Il est temps de soulager rapidement la charge de travail des praticiens

Edito paru dans la revue de l'Ordre des vétérinaires n°82 - août 2022

Publié le


Les données démographiques 2022 confirment, s’il le fallait, la vive tension sur les ressources humaines vétérinaires. Challengés par le modèle prospectif établi en 2019, les chiffres arrêtés au 31 décembre 2021, indexés sur une hypothèse de croissance du marché de la santé animale de 8%, établissent un déficit de primo-inscrits au tableau d’un ordre de grandeur d’au moins 500 praticiens. Le déficit est essentiellement lié à l’exercice de la médecine et de la chirurgie des animaux de compagnie.

La pénurie de praticiens s’installe visiblement dans la durée malgré une hausse significative du nombre de vétérinaires inscrits au tableau. Ce constat est largement partagé parmi les Etats membres de l’Union européenne. Le besoin est tel que les capacités de formation nationales et européennes sont dépassées.  Au surplus, les pays « formateurs », l’Espagne et la Belgique, sont pour autant à la peine pour satisfaire la demande d’accès aux soins vétérinaires de manière homogène, sur tous les territoires, pour toutes les espèces.

A l’évidence la réponse arithmétique, bien que nécessaire, n’est pas suffisante. L’attractivité des territoires est une donnée tout aussi importante de la problématique des déserts vétérinaires. Cet enjeu, que les vétérinaires partagent avec les professions médicales, renvoie aux politiques publiques d’aménagement du territoire et à la nécessaire implication des collectivités territoriales, Régions, Départements, Communes et Communautés de communes.

En matière de santé animale, il s’agit de garantir l’accès aux soins pour tous les animaux, donc leur bien-être, en toutes circonstances, sur tout le territoire national.

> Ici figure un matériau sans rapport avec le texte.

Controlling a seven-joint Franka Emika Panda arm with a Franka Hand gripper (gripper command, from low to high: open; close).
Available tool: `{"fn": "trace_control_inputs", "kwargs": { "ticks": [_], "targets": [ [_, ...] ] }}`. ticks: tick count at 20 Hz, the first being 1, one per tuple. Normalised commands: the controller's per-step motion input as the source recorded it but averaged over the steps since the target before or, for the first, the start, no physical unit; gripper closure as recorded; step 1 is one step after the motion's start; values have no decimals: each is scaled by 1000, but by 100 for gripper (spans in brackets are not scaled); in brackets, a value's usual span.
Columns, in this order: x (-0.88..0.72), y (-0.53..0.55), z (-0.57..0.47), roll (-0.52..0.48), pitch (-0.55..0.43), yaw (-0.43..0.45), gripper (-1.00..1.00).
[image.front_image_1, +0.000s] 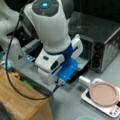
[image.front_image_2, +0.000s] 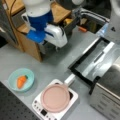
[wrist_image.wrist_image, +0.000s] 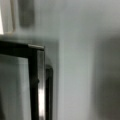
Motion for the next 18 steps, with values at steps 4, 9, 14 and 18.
{"fn": "trace_control_inputs", "kwargs": {
  "ticks": [4, 9, 14, 18],
  "targets": [
    [-453, 233, -142, -265, -204, 3, -100],
    [-464, 131, 13, -204, -108, 48, -100],
    [-278, 97, -55, -193, -67, 46, -100],
    [-107, 73, -120, -200, -57, 43, -100]
  ]
}}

Il s’agit aussi de préserver l’excellence sanitaire du cheptel de la Ferme France, la sécurité sanitaire des aliments gage de la confiance des consommateurs et la qualité de la certification préalable aux échanges commerciaux sains, loyaux et marchands alors qu’une diversité de risques sanitaires parfois zoonotiques, voire de crises sanitaires sévères, s’invitent chaque année à l’agenda.

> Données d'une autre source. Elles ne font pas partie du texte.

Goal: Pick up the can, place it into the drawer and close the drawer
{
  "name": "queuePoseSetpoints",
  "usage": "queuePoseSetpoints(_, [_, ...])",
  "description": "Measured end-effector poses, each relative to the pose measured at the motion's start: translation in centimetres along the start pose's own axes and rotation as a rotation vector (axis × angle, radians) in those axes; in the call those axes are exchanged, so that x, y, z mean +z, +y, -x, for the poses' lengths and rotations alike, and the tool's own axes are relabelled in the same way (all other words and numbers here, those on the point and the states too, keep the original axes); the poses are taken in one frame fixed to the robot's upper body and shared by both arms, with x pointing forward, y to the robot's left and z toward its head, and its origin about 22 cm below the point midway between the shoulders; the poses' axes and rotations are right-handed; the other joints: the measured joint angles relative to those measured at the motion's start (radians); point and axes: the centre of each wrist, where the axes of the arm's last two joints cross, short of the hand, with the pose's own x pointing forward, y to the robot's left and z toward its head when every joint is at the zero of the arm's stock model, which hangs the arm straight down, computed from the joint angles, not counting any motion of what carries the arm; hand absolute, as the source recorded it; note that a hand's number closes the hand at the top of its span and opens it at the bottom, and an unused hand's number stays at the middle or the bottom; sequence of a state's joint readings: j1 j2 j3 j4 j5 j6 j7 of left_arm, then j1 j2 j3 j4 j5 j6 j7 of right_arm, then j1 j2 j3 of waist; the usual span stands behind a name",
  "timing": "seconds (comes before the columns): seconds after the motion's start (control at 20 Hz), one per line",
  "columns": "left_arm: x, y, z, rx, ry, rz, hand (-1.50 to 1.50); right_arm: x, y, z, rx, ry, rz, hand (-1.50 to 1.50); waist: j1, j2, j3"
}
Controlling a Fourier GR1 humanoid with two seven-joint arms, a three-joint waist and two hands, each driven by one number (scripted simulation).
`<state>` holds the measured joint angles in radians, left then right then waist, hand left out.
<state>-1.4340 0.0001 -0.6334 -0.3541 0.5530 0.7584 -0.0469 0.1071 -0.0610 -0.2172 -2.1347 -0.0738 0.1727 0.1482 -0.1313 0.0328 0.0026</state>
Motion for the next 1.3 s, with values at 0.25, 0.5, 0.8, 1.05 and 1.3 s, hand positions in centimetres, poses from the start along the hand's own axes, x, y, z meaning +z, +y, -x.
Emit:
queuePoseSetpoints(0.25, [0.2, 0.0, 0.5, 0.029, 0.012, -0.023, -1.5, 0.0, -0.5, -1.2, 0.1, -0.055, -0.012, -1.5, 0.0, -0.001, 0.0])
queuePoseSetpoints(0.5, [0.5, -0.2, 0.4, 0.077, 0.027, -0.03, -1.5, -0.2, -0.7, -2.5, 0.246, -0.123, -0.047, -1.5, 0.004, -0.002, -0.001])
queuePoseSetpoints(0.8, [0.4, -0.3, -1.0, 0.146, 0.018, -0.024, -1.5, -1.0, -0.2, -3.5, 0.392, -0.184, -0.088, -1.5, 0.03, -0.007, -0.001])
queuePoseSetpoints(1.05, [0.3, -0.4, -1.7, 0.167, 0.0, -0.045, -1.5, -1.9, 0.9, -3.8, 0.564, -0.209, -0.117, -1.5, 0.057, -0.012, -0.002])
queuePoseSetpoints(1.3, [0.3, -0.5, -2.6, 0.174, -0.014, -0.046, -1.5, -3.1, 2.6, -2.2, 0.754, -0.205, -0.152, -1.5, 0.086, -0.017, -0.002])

Je prends acte de la prise de conscience de la situation par le Ministère en charge de l’agriculture et des décisions initiées, dont la pleine puissance demande quelques années de latence pour être efficace et lisible. Cela étant, il est sans doute temps d’agir sur l’ensemble des leviers complémentaires de nature à soulager plus rapidement la charge de travail des praticiens. Autoriser les auxiliaires spécialisés vétérinaires sous conditions à réaliser certains actes vétérinaires est une réponse attendue. Autoriser la télémédecine est une autre réponse attendue. Préserver et valoriser le réseau de proximité de vétérinaires généralistes en exercice « mixte », capable de prendre en charge la diversité des espèces présentes sur un territoire donné est une réponse non seulement adaptée mais plus qu’essentielle. Ces compétences vétérinaires de proximité sont un bien précieux qui nécessite de la part des éleveurs, de l’Etat, et des collectivités locales, d’être préservé et accompagné en tant que maillon essentiel de la vie et de l’économie des élevages implantés dans chaque territoire.

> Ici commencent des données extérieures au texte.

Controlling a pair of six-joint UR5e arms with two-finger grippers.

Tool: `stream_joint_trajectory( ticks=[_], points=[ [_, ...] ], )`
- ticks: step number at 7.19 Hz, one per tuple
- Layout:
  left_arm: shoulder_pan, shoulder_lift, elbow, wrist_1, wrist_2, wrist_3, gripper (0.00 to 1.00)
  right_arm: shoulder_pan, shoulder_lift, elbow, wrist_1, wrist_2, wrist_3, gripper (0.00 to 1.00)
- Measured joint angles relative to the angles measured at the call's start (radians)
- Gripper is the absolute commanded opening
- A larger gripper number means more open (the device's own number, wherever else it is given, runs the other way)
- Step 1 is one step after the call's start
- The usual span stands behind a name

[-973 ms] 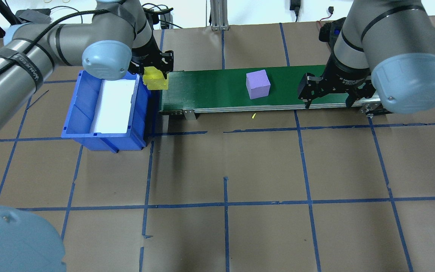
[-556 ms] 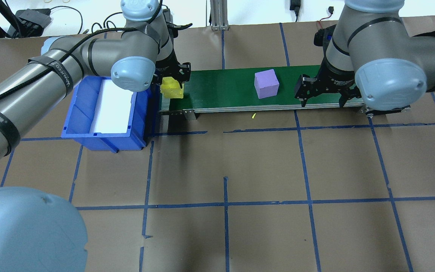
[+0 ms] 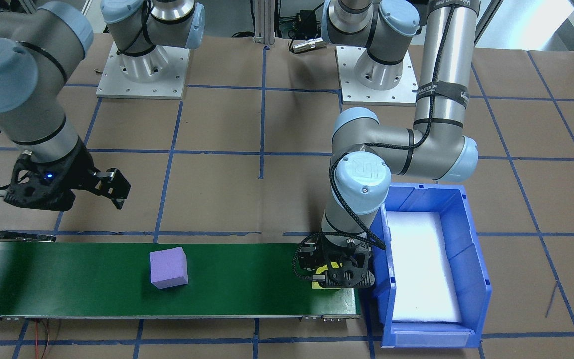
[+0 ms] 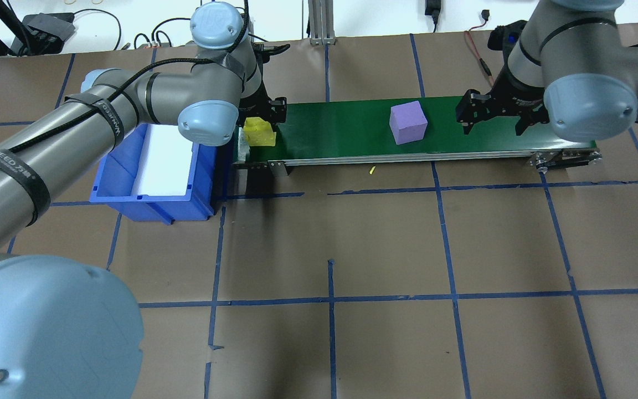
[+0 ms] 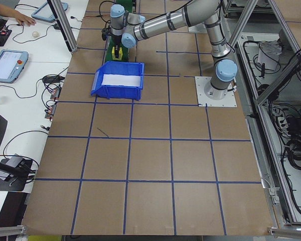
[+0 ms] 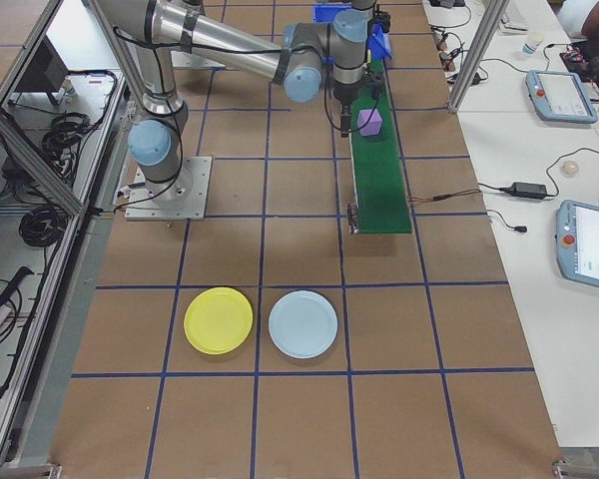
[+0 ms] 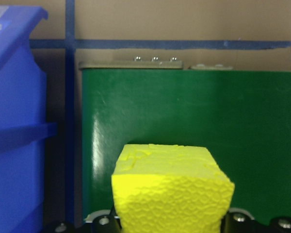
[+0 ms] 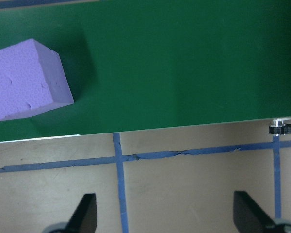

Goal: Move block left to right into plate

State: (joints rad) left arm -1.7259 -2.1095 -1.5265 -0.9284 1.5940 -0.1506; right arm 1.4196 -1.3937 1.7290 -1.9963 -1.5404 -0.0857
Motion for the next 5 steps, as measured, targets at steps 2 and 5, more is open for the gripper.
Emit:
stream_joint_trajectory(
  ticks=[2,5],
  points=[
    [-0.001,0.059,-0.006,-0.044,0.006,0.015,1.00,-0.166,0.063,-0.064,-0.009,0.128,-0.181,0.99],
    [0.035,0.308,-0.019,-0.346,0.016,0.019,1.00,-0.278,0.149,-0.108,-0.004,0.272,-0.337,0.98]
  ],
)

La confiance se construit progressivement et sur la durée. La première étape est de savoir se dire mutuellement l’importance que chacun accorde à l’autre. La deuxième étape est sans doute de savoir poser la problématique dans toutes ses dimensions pour collectivement apporter des solutions humainement et économiquement pertinentes sur le court, moyen et long terme.